>>>>>
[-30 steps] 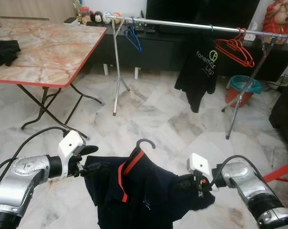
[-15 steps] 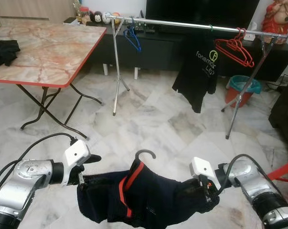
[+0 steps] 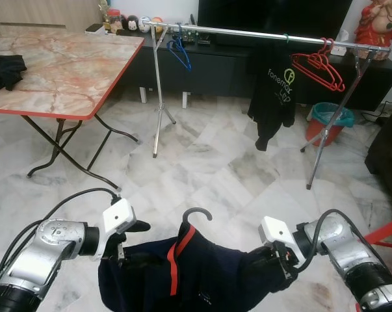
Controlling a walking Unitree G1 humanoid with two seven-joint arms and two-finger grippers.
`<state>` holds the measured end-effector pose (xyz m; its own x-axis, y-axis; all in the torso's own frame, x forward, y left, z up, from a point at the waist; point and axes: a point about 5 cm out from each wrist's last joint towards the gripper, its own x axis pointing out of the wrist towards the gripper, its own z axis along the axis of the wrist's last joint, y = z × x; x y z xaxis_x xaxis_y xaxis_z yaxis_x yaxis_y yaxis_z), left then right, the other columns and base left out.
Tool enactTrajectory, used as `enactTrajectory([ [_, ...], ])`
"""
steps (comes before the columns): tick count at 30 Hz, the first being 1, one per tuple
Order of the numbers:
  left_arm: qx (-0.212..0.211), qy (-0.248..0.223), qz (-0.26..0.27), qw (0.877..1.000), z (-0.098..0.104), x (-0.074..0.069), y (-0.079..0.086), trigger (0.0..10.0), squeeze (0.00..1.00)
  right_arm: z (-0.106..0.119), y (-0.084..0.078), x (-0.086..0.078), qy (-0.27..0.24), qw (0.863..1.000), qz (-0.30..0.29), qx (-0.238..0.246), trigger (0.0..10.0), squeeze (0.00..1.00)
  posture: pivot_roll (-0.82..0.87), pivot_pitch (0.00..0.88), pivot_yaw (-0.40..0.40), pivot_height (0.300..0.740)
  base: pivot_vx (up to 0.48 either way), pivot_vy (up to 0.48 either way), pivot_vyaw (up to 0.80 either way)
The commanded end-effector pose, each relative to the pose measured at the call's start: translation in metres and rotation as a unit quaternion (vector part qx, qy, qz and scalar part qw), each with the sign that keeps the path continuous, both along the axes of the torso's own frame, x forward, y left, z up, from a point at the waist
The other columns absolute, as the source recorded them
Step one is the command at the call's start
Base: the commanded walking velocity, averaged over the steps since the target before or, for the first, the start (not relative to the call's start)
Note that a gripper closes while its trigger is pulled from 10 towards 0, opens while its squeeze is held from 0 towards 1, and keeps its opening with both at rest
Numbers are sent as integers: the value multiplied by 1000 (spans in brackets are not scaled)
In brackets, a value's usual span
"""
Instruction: Hang hanger
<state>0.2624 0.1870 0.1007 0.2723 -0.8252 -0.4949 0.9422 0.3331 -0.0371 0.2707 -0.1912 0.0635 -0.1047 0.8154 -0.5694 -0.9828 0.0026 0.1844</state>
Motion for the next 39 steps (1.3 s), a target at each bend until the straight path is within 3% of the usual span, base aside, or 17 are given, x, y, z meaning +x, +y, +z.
enactTrajectory([
  [1, 6, -7, -11, 1000, 0, 3, -5, 10000, 584, 8, 3, 2, -12, 1000, 10, 19, 10000, 0, 30, 0, -52, 740, 0, 0, 0],
  [2, 5, -8, -11, 1000, 0, 4, -7, 10000, 0, 8, 4, 2, -11, 1000, 11, 21, 10000, 0, 30, 0, -52, 740, 0, 0, 0],
  [11, -11, 28, -36, 999, -8, -4, -15, 10000, 0, 9, 7, 2, -13, 1000, 12, 23, 10000, 0, 27, 0, -51, 740, 0, 0, 0],
  [12, -16, 33, -37, 999, -10, -5, -16, 6000, 0, 10, 7, 2, -13, 1000, 12, 23, 10000, 0, 27, 0, -51, 740, 0, 0, 0],
  [13, -16, 33, -37, 999, -10, -5, -16, 6000, 0, 10, 7, 2, -13, 1000, 12, 23, 10000, 0, 27, 0, -51, 740, 0, 0, 0],
  [14, -20, 38, -40, 998, -10, -7, -17, 4000, 0, 10, 8, 3, -14, 1000, 11, 24, 10000, 0, 27, 0, -51, 740, 0, 0, 0],
  [15, -20, 38, -41, 998, -11, -7, -18, 1059, 0, 10, 8, 3, -15, 1000, 11, 24, 10000, 0, 28, 0, -52, 740, 0, 0, 0],
  [16, -22, 41, -41, 998, -11, -8, -18, 0, 0, 10, 8, 3, -15, 1000, 11, 23, 10000, 0, 29, 0, -52, 740, 0, 0, 0],
  [39, -43, 54, -33, 997, -14, -12, -22, 0, 0, 7, 15, 5, -22, 999, -1, 28, 10000, 0, 30, 0, -49, 740, 0, 0, 0],
])
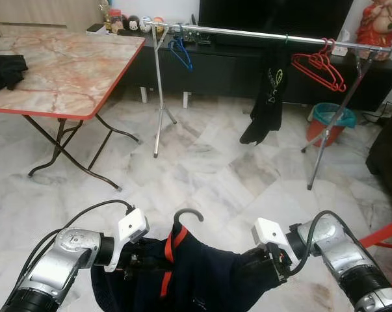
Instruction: Hang hanger
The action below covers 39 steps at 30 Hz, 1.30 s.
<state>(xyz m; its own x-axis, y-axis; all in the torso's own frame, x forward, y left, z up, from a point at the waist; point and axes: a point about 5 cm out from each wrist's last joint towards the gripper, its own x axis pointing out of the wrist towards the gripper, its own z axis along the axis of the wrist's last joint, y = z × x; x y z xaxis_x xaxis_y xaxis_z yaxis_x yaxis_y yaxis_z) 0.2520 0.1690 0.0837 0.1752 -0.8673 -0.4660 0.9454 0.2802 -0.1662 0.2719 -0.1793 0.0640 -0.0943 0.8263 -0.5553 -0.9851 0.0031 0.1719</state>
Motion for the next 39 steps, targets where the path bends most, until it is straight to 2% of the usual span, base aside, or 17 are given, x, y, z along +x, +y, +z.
enactTrajectory([
  [1, -11, -4, -8, 1000, 3, -1, -5, 0, 0, 6, 3, 3, -16, 1000, 1, 19, 10000, 0, 30, 0, -49, 740, 0, 0, 0],
  [27, -16, -1, -25, 1000, 3, -2, -8, 0, 0, -1, 3, 1, -6, 1000, -12, 14, 10000, 0, 34, 0, -35, 740, 0, 0, 0],
  [28, -17, -1, -26, 1000, 4, -2, -9, 0, 0, -2, 3, 1, -2, 1000, -9, 14, 10000, 455, 33, 0, -35, 740, 0, 0, 0],
  [29, -18, -2, -26, 999, 4, -2, -9, 0, 0, -2, 4, 0, 0, 1000, -7, 14, 10000, 455, 33, 0, -35, 740, 0, 0, 0],
  [30, -19, -2, -28, 999, 4, -2, -10, 0, 0, -2, 5, 0, 1, 1000, -9, 17, 10000, 1000, 35, 0, -35, 740, 0, 0, 0],
  [39, -19, 2, -32, 999, 2, -3, -10, 0, 0, -2, 3, 5, -11, 1000, -20, 5, 10000, 1000, 36, 0, -35, 740, 0, 0, 0],
])
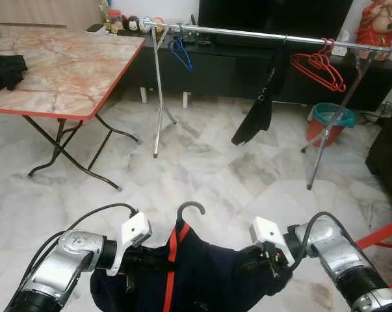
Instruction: Hang hanger
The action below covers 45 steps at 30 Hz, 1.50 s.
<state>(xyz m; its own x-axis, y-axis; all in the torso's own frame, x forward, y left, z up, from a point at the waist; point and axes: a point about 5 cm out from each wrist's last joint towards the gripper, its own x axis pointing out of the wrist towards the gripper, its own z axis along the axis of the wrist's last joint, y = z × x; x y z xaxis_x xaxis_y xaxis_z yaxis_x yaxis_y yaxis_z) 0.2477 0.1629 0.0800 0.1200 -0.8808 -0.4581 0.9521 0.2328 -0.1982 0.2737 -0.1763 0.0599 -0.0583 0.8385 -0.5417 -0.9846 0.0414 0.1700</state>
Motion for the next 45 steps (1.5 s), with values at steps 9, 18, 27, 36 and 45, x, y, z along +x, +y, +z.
enactTrajectory([
  [9, -1, -9, -1, 1000, -1, -1, -2, 0, 0, 6, -10, 12, -41, 998, -29, -28, 10000, 1000, 33, 0, -35, 740, 0, 0, 0],
  [18, 11, -4, 8, 1000, -10, -2, 1, 0, 0, 30, -13, 34, -98, 988, -111, 40, 10000, 1000, 25, 0, -32, 740, 0, 0, 0],
  [27, 55, -56, 87, 993, -19, 12, 9, 0, 0, 20, -18, 39, -145, 973, -181, 10, 10000, 267, 28, 0, -38, 740, 0, 0, 0],
  [36, 120, -157, 386, 901, -35, 44, 41, 10000, 0, -6, -22, 47, -174, 854, -489, 41, 10000, 0, 26, 0, -44, 740, 0, 0, 0],
  [45, 63, -190, 520, 831, -43, 38, 40, 10000, 0, -44, -19, 21, -114, 712, -687, 89, 10000, 0, -5, 0, -31, 740, 0, 0, 0],
])
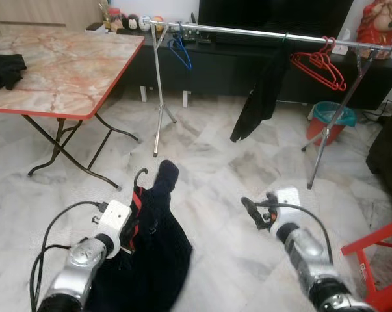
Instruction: Hang hanger
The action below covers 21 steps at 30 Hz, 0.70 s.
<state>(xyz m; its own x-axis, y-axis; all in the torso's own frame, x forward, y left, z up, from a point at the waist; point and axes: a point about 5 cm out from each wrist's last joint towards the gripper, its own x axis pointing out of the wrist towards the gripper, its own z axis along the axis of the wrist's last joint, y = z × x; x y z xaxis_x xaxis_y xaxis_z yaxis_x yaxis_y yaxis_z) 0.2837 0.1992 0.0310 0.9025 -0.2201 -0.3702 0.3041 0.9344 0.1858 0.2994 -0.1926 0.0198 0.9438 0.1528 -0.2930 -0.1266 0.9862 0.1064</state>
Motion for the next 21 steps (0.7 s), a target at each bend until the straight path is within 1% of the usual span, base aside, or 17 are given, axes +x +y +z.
enactTrajectory([
  [1, -30, -42, 56, 997, 5, 1, 5, 10000, 0, -7, -2, -7, -1, 998, -59, 22, 10000, 0, -7, 0, -31, 740, 0, 0, 0],
  [3, -48, -55, 82, 994, 6, -2, 8, 10000, 0, -11, 0, -12, -2, 997, -79, 25, 10000, 0, -14, 0, -31, 740, 0, 0, 0],
  [4, -50, -62, 93, 992, 6, -3, 10, 10000, 0, -12, 1, -13, -3, 995, -95, 30, 10000, 0, -17, 0, -28, 740, 0, 0, 0],
  [5, -50, -62, 93, 992, 6, -3, 10, 10000, 0, -12, 1, -13, -3, 995, -95, 30, 10000, 0, -17, 0, -28, 740, 0, 0, 0],
  [6, -49, -62, 101, 992, 5, -4, 11, 10000, 0, -12, 1, -13, -5, 994, -107, 32, 10000, 0, -21, 0, -28, 740, 0, 0, 0],
  [8, -46, -60, 106, 991, 3, -4, 12, 10000, 0, -12, 1, -13, -1, 993, -118, 26, 10000, 0, -22, 0, -28, 740, 0, 0, 0],
  [13, -41, -74, 117, 990, 5, 0, 10, 10000, 0, -8, 0, -10, -14, 991, -134, 21, 10000, 0, -28, 0, -34, 740, 0, 0, 0],
  [16, -45, -84, 133, 987, 8, 2, 10, 10000, 0, -6, -2, -10, -21, 990, -141, 19, 10000, 0, -22, 0, -40, 740, 0, 0, 0],
  [21, -51, -88, 136, 985, 8, 3, 8, 10000, 0, -7, -2, -11, -23, 988, -149, 20, 10000, 0, -18, 0, -42, 740, 0, 0, 0],
])
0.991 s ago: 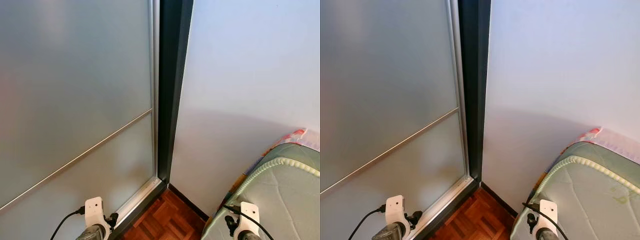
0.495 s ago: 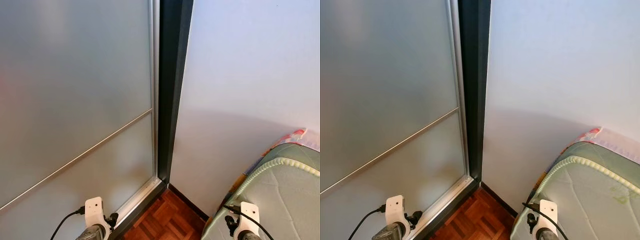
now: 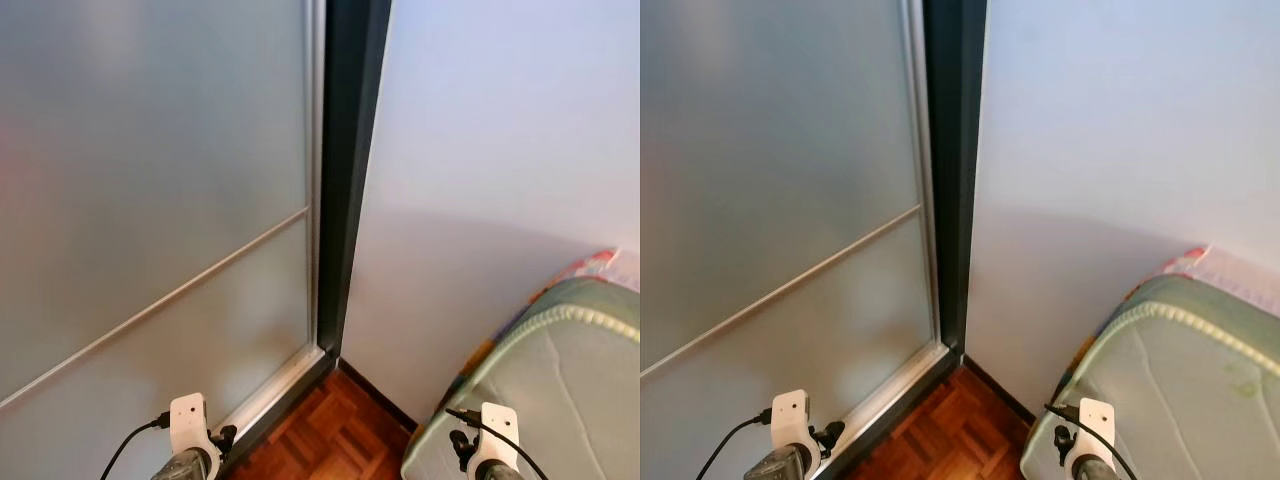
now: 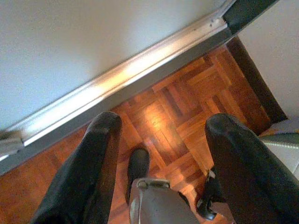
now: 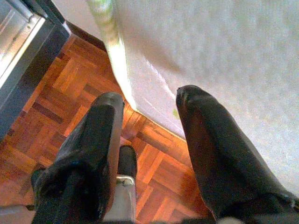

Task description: Clean up the room

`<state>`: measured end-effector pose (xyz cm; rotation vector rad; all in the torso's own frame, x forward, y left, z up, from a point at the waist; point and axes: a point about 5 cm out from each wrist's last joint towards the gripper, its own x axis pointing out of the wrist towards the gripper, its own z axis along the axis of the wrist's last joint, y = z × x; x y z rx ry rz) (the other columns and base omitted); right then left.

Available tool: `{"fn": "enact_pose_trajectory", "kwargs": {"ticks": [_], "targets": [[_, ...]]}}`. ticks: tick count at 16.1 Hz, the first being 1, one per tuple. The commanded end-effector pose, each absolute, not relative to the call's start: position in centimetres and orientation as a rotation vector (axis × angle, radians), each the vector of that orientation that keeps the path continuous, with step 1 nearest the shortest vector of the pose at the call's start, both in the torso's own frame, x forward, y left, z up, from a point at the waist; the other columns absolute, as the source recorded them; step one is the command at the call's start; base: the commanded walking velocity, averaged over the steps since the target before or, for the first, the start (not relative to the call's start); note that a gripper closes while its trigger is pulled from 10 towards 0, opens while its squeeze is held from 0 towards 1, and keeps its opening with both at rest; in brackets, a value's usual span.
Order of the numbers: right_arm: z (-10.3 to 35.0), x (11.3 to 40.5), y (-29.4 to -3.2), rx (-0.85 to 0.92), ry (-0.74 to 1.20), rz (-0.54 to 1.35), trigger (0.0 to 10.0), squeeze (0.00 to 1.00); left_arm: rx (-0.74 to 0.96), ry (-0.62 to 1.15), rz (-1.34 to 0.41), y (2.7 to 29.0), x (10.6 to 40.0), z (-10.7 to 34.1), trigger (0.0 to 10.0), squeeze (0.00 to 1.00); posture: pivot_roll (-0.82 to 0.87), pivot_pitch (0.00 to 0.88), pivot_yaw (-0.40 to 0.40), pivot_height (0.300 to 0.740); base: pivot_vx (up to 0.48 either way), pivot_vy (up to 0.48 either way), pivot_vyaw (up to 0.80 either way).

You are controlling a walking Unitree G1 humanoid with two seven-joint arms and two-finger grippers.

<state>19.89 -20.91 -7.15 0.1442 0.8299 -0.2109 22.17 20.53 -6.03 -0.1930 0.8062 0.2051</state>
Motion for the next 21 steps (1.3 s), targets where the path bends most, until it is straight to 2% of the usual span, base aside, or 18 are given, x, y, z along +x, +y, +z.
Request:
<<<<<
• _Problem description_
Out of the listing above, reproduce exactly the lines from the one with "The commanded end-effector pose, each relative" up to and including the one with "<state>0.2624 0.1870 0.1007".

• _Result of the exercise_
The commanded end-effector pose, each relative to the pose measured at the call's start: translation in metres and rotation as a unit quaternion (vector part qx, qy, qz and scalar part qw), each with the sign that keeps the path continuous, both along the axes of the torso's own frame, x forward, y left, z up, from a point at the waist
The other columns absolute, as the source recorded them
Step one is the command at the call's start
Base: the commanded walking velocity, averaged over the steps since the target before or, for the first, the start (not relative to the call's start)
Note that a gripper closes while its trigger is pulled from 10 towards 0, opens while its squeeze is held from 0 towards 1, and keeps its opening with both at rest
Numbers are sent as integers: the value multiplied by 1000 (spans in brackets are not scaled)
In brackets, a value's usual span
"""
Instruction: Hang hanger
<state>0.2624 0.1870 0.1007 0.2723 -0.8252 -0.4949 0.9422 0.3331 -0.0371 0.2707 -0.1912 0.0635 -0.1047 0.8154 -0.5694 -0.9828 0.0026 0.1844</state>

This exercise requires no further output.